Former Senate President David Mark has formally departed from the Peoples Democratic Party (PDP), concluding a 25-year membership with a critical resignation letter that highlights the party’s “deepening divisions” and “public ridicule.”
Hailing from Benue, Mark, who presided over the 6th and 7th Senates, communicated his immediate defection in a formal notice to PDP leadership in Otukpo Ward 1, Benue State.
On Tuesday night, he was appointed interim National Chairman of the ADC, following an agreement brokered by opposition leaders within the newly formed coalition led by ex-Vice President Atiku Abubakar.

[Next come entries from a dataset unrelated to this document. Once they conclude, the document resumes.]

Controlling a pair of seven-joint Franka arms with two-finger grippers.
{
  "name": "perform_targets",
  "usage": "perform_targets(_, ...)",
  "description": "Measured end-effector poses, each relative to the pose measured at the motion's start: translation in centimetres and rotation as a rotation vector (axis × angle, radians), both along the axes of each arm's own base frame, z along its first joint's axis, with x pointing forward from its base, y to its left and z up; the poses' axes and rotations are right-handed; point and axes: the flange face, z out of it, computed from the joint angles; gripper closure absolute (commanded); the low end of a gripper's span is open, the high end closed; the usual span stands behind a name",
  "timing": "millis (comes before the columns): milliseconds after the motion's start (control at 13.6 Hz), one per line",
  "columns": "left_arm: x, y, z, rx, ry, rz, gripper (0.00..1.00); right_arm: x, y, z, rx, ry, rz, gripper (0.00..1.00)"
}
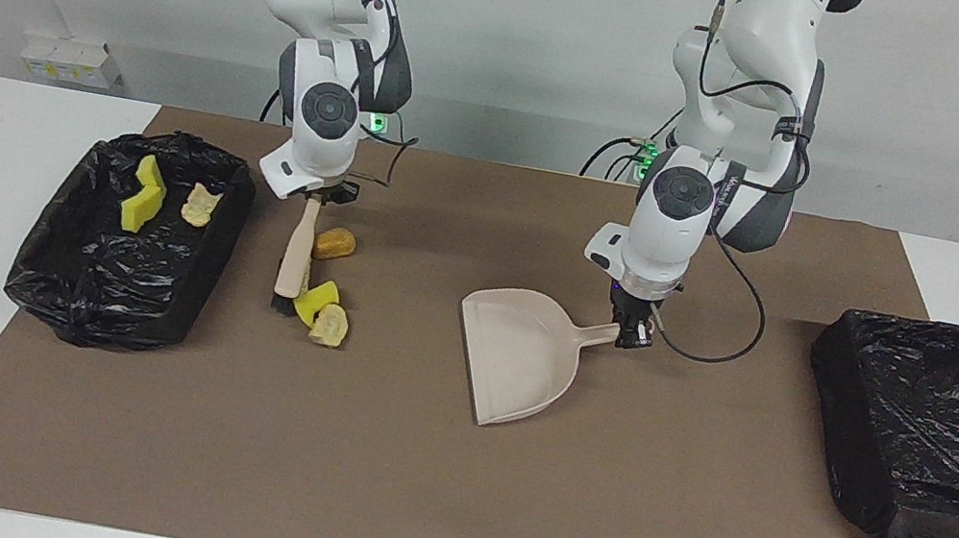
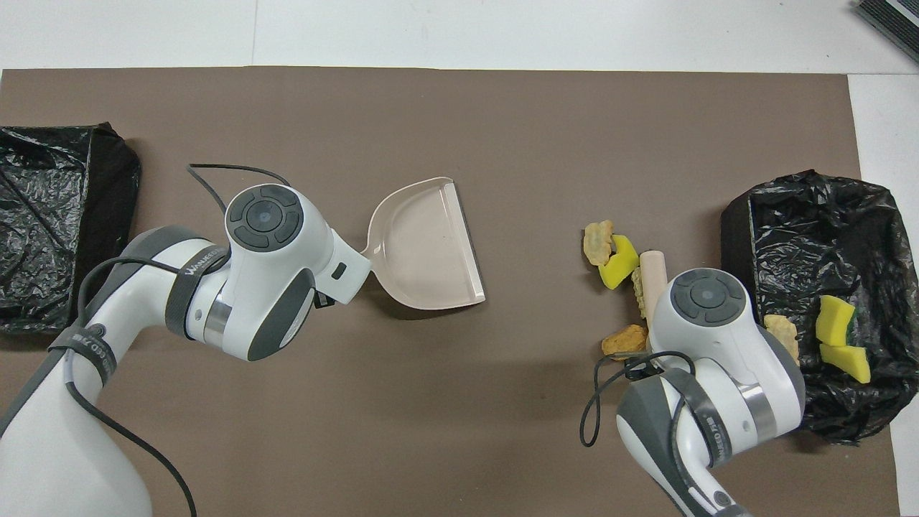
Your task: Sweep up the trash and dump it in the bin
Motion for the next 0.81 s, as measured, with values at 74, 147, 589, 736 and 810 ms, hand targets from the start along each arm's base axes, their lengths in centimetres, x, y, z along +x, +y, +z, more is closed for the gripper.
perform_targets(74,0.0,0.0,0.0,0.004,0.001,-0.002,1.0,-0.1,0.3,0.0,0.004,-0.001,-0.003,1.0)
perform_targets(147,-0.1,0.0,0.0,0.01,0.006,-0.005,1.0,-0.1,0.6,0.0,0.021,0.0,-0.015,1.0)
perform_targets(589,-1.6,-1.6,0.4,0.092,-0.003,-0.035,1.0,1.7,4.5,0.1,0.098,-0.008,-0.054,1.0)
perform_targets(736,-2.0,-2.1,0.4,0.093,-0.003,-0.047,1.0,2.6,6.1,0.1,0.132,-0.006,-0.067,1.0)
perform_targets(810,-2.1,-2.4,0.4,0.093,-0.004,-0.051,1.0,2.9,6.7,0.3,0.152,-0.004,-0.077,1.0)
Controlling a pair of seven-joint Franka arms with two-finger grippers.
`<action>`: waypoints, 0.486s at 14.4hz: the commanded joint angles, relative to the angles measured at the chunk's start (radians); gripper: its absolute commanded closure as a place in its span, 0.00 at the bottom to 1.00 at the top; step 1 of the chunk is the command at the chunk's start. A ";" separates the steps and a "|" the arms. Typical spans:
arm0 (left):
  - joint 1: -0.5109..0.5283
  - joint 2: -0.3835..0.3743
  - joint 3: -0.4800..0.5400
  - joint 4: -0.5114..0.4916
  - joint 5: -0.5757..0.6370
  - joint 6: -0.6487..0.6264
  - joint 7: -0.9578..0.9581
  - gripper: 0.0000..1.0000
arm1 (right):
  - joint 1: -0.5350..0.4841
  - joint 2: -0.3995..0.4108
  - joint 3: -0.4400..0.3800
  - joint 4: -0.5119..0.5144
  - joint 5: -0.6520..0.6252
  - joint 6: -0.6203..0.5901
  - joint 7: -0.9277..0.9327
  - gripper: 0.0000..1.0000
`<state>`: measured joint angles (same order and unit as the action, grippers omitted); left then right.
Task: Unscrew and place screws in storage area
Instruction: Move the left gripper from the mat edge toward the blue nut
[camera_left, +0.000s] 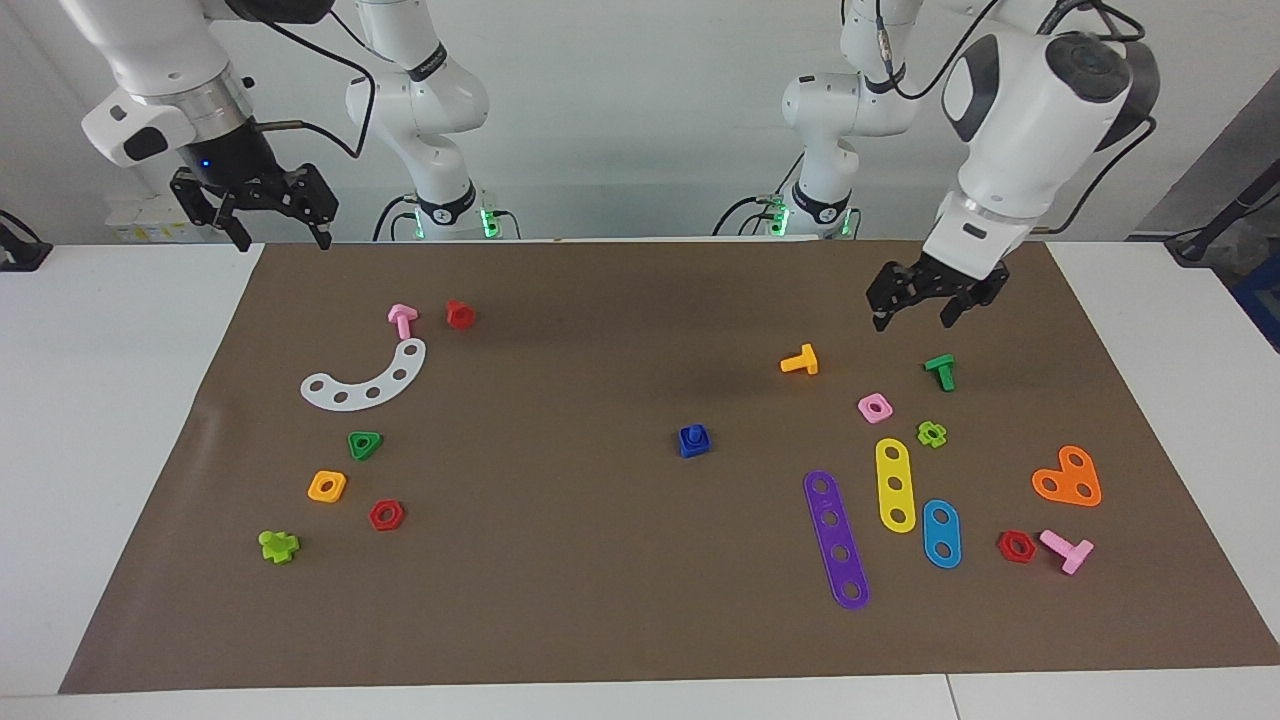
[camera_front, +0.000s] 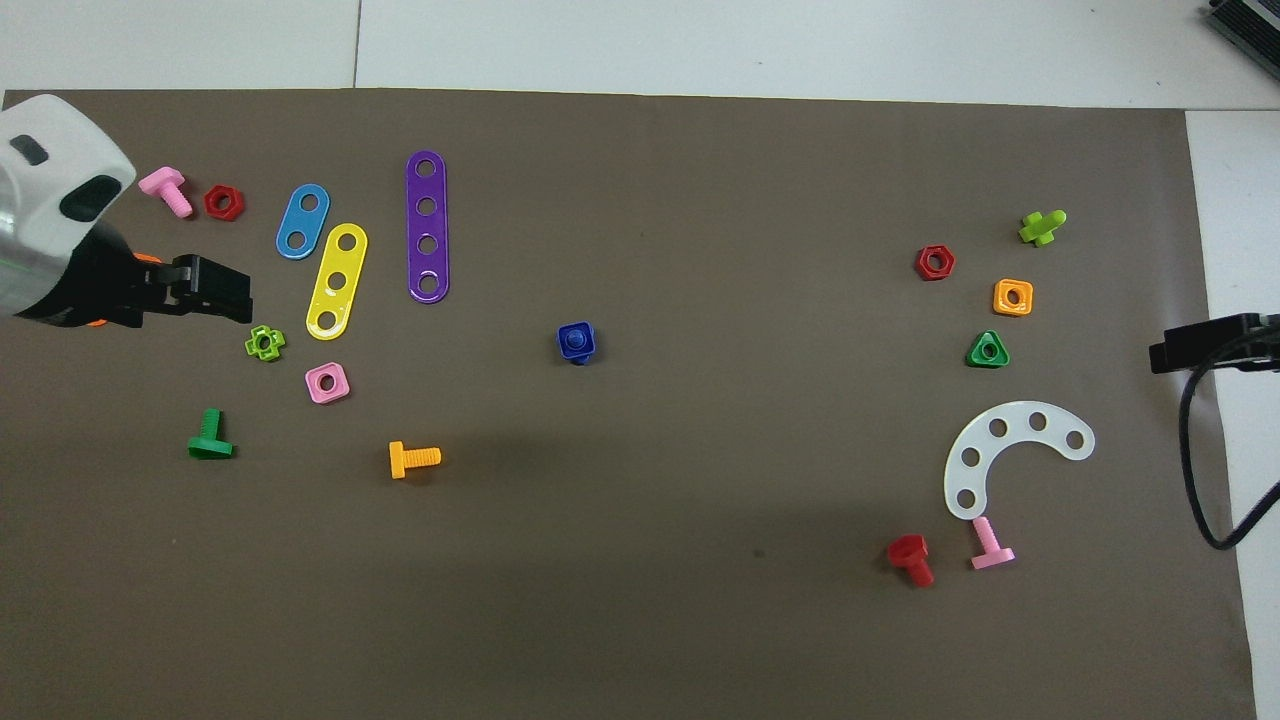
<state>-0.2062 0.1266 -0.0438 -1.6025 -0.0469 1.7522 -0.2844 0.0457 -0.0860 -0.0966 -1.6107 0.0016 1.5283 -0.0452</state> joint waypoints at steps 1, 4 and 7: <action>-0.090 0.080 0.016 0.021 -0.010 0.073 -0.122 0.03 | -0.009 -0.008 0.012 -0.005 -0.003 -0.010 0.018 0.00; -0.142 0.136 0.015 0.021 -0.011 0.162 -0.203 0.04 | -0.010 -0.009 0.012 -0.005 -0.003 -0.010 0.018 0.00; -0.209 0.234 0.016 0.030 -0.007 0.274 -0.301 0.05 | -0.010 -0.009 0.012 -0.003 -0.003 -0.010 0.019 0.00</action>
<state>-0.3687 0.2945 -0.0461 -1.6011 -0.0469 1.9710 -0.5343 0.0457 -0.0860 -0.0966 -1.6107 0.0016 1.5283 -0.0452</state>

“I have remained dedicated to the principles of the PDP,” Mark stated. “Even as nearly all stakeholders abandoned the party after our loss in the 2015 presidential election, I committed to being the last man standing.”

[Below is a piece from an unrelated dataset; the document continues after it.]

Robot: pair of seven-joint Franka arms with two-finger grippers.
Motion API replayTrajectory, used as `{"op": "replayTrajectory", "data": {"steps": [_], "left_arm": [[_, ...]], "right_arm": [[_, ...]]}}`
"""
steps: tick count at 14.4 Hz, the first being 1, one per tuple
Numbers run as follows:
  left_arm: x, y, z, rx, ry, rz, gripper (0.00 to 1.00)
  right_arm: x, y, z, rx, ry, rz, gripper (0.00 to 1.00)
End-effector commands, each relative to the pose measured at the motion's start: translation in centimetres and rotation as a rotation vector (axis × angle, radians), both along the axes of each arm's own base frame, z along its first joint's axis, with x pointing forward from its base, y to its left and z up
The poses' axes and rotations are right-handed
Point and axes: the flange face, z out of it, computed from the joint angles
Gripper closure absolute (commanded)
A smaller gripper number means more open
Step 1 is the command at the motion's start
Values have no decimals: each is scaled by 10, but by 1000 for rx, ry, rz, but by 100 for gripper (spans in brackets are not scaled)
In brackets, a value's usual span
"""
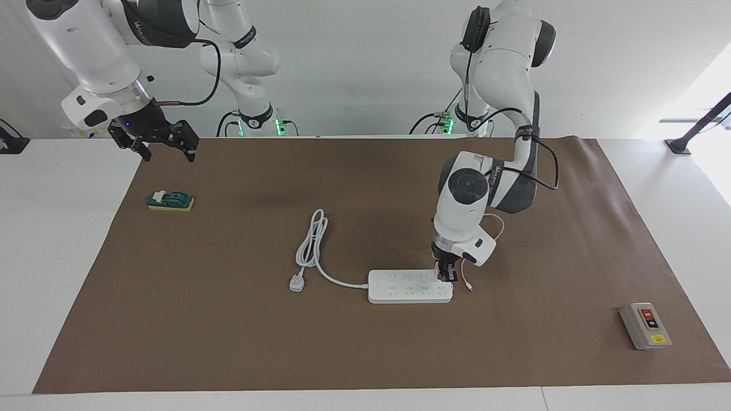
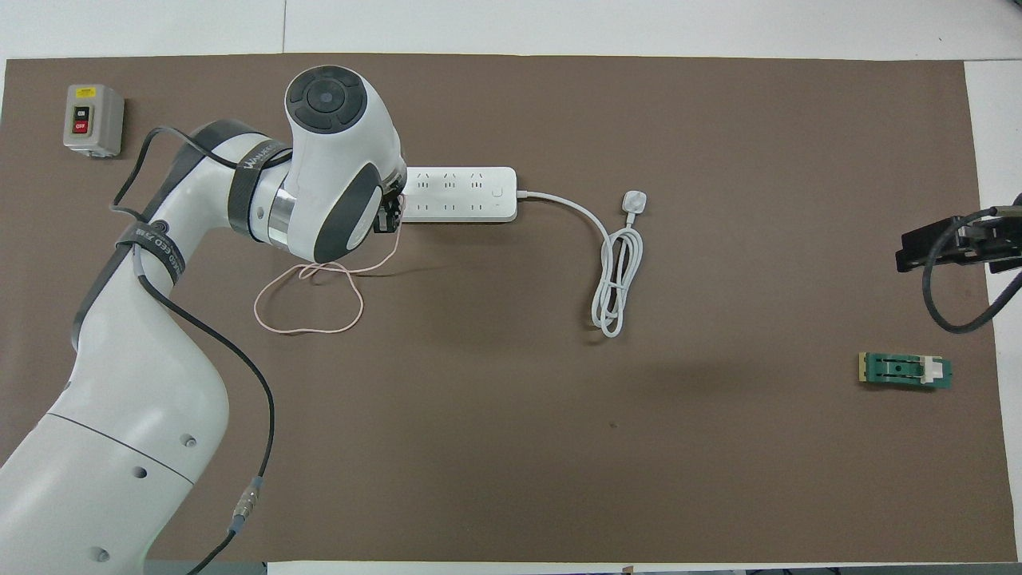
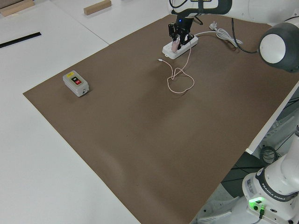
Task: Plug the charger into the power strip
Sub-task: 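Push the charger prongs into the strip socket with the left gripper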
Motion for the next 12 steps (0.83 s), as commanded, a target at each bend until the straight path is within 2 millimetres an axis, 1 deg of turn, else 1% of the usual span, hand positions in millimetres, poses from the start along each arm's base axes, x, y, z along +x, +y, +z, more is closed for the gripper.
{"op": "replayTrajectory", "data": {"steps": [1,6,12], "left_arm": [[-6,9,-16,13,13,-42,100],[-2,20,-13,-2,17,-31,100],[1,25,-12,-53,33,-50,100]], "right_arm": [[-9,-1,2,-7,5,13,0],[-9,-1,2,-7,5,13,0],[-9,-1,2,-7,4,13,0]]}}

Mark, who served two terms as Senate President, expressed pride in his efforts to revive the party after its 2015 defeat, asserting, “I have diligently worked to rebuild, reconcile, and reposition the party… efforts which have helped restore the PDP to national prominence.”
Despite this, he expressed disappointment that “recent developments, marked by ongoing leadership crises and irreconcilable differences, have reduced the party to a shadow of its former self.”
At the age of 75, Mark announced his decision to join the National Coalition of Political Opposition Movement, framing it as “part of the collective effort to rescue our nation and uphold our hard-earned democracy.”
His resignation letter concluded with a brief “Thank you, and may God bless you,” indicating a clear end to his long association with the PDP.
PDP officials have not yet commented on this situation.